Experiências distintas
Antonio Bonomi, coordenador de Avaliação Tecnológica do CTBE, em Campinas, alerta que a situação do Brasil é diferente da dos outros países e que comparar experiências tão distintas pode ser impróprio. “Nosso etanol de primeira geração é um caso de sucesso. A segunda geração, apesar das vantagens, não tem para nós o caráter estratégico que tem para os outros países. Já para a Europa e a própria China, é a única alternativa para uma produção em larga escala”, diz. “As usinas brasileiras queimam o bagaço e a palha de cana para gerar energia, o que reduz os custos de produção, além de ampliar a redução da emissão de gás estufa do etanol brasileiro. Só fará sentido usar esses resíduos para fabricar etanol celulósico quando o custo for ainda menor.” Ele também enfatiza a dificuldade de envolver nas redes os fabricantes de etanol, que se ressentem de uma crise duradoura. “As empresas brasileiras do setor estão em situação difícil e isso não se deve apenas à política que manteve o preço da gasolina congelado por muito tempo. Elas tiveram perda de produtividade associada a fatores climáticos e à introdução da colheita mecanizada”, conta Bonomi. “Enquanto isso, outros países se organizam para patentear e comercializar tecnologias de etanol de segunda geração.”

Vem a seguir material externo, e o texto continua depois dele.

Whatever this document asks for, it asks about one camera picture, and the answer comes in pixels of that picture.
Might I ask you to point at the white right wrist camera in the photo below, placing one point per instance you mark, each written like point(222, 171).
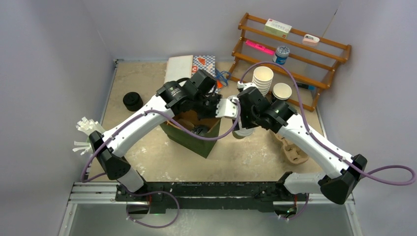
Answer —
point(243, 86)

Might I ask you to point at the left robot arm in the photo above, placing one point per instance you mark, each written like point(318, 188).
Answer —
point(110, 147)

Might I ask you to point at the pink white small case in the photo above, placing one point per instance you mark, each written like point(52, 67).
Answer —
point(310, 40)

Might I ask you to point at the green paper bag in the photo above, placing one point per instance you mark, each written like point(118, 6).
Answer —
point(198, 146)

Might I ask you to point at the stack of white paper cups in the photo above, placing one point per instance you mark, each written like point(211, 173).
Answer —
point(262, 78)

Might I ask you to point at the brown pulp cup carrier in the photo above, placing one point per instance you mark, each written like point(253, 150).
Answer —
point(188, 125)

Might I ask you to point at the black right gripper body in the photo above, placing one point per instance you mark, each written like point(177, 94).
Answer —
point(249, 119)

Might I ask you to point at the white green box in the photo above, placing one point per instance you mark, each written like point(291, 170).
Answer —
point(277, 28)

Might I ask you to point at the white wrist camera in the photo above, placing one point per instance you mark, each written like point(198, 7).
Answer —
point(243, 86)
point(227, 108)

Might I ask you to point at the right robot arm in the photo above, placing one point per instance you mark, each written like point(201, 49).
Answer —
point(340, 173)

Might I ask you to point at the blue lidded jar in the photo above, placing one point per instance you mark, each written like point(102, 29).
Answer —
point(281, 54)

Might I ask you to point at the pink highlighter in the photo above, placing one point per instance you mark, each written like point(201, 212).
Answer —
point(259, 47)

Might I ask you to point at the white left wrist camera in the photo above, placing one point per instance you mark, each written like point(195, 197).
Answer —
point(227, 108)

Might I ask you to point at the wooden shelf rack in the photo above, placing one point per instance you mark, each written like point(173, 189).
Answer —
point(319, 86)

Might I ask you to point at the orange paper bag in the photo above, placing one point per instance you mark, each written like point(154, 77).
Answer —
point(220, 84)

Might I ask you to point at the wrapped white straws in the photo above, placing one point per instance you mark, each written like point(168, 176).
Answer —
point(86, 126)

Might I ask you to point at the single white coffee lid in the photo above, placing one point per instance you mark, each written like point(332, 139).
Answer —
point(248, 131)

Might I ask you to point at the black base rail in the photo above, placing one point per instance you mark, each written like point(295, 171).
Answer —
point(263, 196)

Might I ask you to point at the single black coffee lid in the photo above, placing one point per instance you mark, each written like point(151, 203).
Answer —
point(200, 130)

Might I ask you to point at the blue checkered bakery bag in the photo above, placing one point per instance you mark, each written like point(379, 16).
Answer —
point(206, 63)

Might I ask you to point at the dark printed coffee cup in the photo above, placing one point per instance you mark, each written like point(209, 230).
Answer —
point(281, 91)

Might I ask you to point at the green takeout paper cup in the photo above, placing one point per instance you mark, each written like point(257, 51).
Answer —
point(239, 135)

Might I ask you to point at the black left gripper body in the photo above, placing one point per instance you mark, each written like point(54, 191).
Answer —
point(206, 106)

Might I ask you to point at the dark blue marker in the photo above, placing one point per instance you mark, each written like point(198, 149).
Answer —
point(305, 86)

O estudo da Scientometrics mapeou os pesquisadores mais ativos em produção científica e colaboração. O primeiro da lista é Lee Lynd, da Thayer School of Engineering do Dartmouth College, que mantém laços com a pesquisa brasileira desde 2008. A convite da FAPESP, já participou de diversos workshops e eventos do Bioen (ver Pesquisa FAPESP nº 163).
O economista Guilherme de Oliveira Marques, que está fazendo doutorado na Unicamp sobre o impacto para a indústria da incorporação de ferramentas da biotecnologia, observa que o número de conexões que um país estabelece com uma rede é menos importante do que a qualidade desses contatos. “A participação em redes científicas não necessariamente implica em produção de tecnologia. A tradução do conhecimento científico em capacidade tecnológica está longe de ser trivial”, afirma. Na sua opinião, estar conectado a nós mais centrais pode criar canais para fluxo de conhecimento científico e tecnológico. “Nesse sentido, é preciso avaliar a evolução da inserção brasileira ao longo do tempo. A absorção, incorporação e adaptação de conhecimento gerado lá fora pode ser um passo importante na construção de capacidades internas, que permitam a alavancagem do Brasil a posições de maior destaque no futuro.”
Projeto
Desenho organizacional do programa Bioen: propriedade intelectual, mecanismos de incentivo e avaliação e impactos (nº 2008/58041-6); Modalidade Auxílio à Pesquisa – Programa Bioen – Projeto Temático; Pesquisador responsável José Maria Ferreira Jardim da Silveira (Unicamp); Investimento R$ 316.200,13 (CNPq/FAPESP).